By Jonathan Ugbal
The attitude of the citizenry towards the street children phenomenon has been identified as the bane of their existence, a situation which has also led to increased crime rates said Ken Henshaw, Executive Director in Calabar on Tuesday while presenting a report on street children researched by We The People, a non governmental organization.
The report is titled: “Left To Die, The Forgotten Street Children Of Calabar.”
According to Ken, both government, pressure groups and the public no longer “feel” the pains street children undergo and the attendant challenges bedeviling the society due to their existence.
“Our society has developed an immunity towards feeling it. We see it but don’t feel it anymore,” said Ken who said their findings showed that the failure of the Cross River state government to implement the Child Rights law was largely to blame for the phenomenon.
“The major reason this phenomenon of street children has continued is because the state government has failed to implement the Cross River state child law and the lethargic attitude of the institutions charged with the responsibility of taking care of them,” he said.
The report shows that there is an increasing number of street children in Calabar with the government’s punitive approach not solving the core problems of which child abuse, witch branding, failure of child care institutions and bad parenting were identified as the primary causes. These force the kids to escape from home and in order to fend for themselves, have most times, resorted to crime.
“The victims, sometimes children less than 10 years old are blamed for the abuses they suffer and the fact that their society has failed to protect them. They are regarded as vermin, parasites and pollutants of social good that need to be eliminated, not helped or supported. Exposed in this manner, they have become victims of criminals who specialize in converting them to a life of violence and crime.
“Unfortunately, the responses of the government has mostly been punitive, the key one being the formation of ‘Operation Skolombo’. These approaches do not take into consideration the deeper and more far reaching issues including how the kids got on the street in the first place, and what needs to be done to reverse the trend,” he said.
Three measures which include the establishment of frameworks to fully implement the Child Rights law; establishment of rehabilitation centers which will provide counseling services, drug recovery and rehabilitation services as well as deliberate political will to take punitive actions against religious bodies and traditional institutions that promote the labeling and stigmatization of children were recommended in the report.
Panelists at the event also decried the poor attention paid to the street children by the Governor Ben Ayade’s administration and sought for deeper collaboration and increased government efforts to solve the challenge.
“One of the major driver is the attitude of the people. People find a way to blame the children for being in the street. There must be repercussions for throwing your children in the street. If you go to church and you shout and your child is the witch that beats you, then, dump that religion and go practice another one,” said Pamela Braide, a development expert.

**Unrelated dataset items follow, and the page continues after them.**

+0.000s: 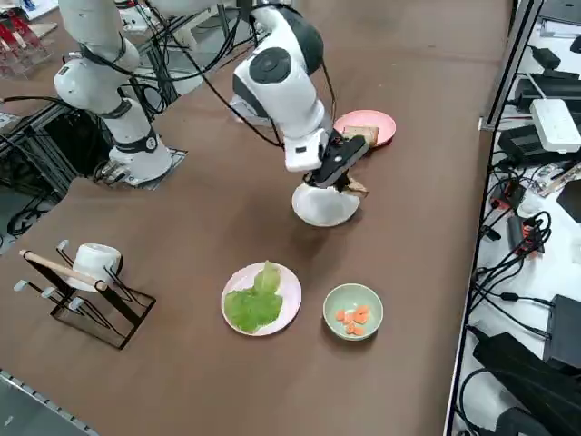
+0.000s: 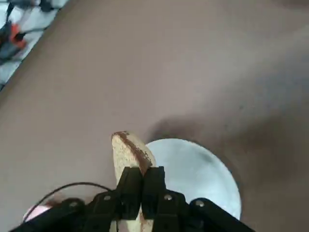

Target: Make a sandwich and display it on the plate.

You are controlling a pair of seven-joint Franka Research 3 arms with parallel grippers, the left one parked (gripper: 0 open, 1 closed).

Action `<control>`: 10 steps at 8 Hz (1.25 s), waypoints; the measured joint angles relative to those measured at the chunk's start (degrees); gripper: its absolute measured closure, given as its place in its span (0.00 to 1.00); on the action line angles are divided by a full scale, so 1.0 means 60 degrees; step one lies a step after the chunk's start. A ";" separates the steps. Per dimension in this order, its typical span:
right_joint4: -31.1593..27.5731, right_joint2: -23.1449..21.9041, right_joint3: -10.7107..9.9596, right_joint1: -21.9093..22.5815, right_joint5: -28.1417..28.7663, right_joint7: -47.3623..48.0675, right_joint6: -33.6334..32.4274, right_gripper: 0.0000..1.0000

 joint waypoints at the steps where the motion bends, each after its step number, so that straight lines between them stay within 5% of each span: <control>1: -0.0016 0.0001 -0.0002 -0.0140 0.0007 0.0271 0.0000 0.95; 10: -0.0461 0.0256 0.0043 -0.0371 0.1800 0.0940 -0.0052 0.95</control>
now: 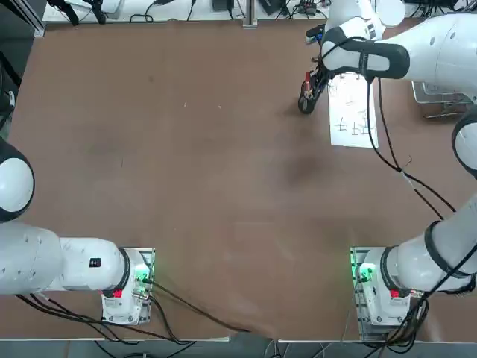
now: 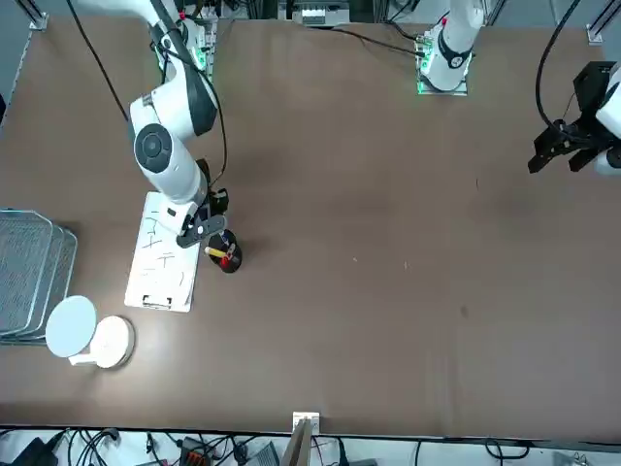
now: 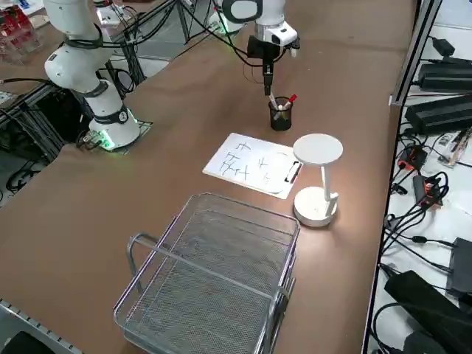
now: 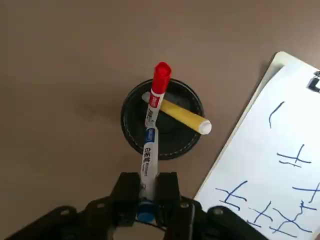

For Williams Arikpo, who served as program manager for the Destiny Child Center, a rehabilitation project operated by Mrs. Obioma Imoke, wife of former Governor Liyel Imoke, the street children issue is decades old and not a new phenomenon.
“As at the time I began working on this issue in 2003, I met kids who had spent five, seven or more years in the street,” Arikpo said and blamed the current administration for the discontinuation of the Destiny Child Center.
“I will describe the DCC as a success while I was there but of course sustainability has been a challenge. The handing over process was done but there was no sustainability. There was pressure that the DCC was a bid to steal Government property and some things were bought on credit to feed the children of which we have not been able to pay till date,” he said.
Furthermore, he disclosed that the Mr. Ayade’s administration decided to “repatriate” inmates of the DCC in June 2015 which they kicked against but could not stop the state from doing so.
The DCC had rehabilitated 253 inmates, but is currently illegally “occupied by families” who lost their homes, the report said.
Several street kids who have been rehabilitated shared their stories with attendees with stakeholders calling for increased pressure from civil society organizations on the government to implement the Child Rights law.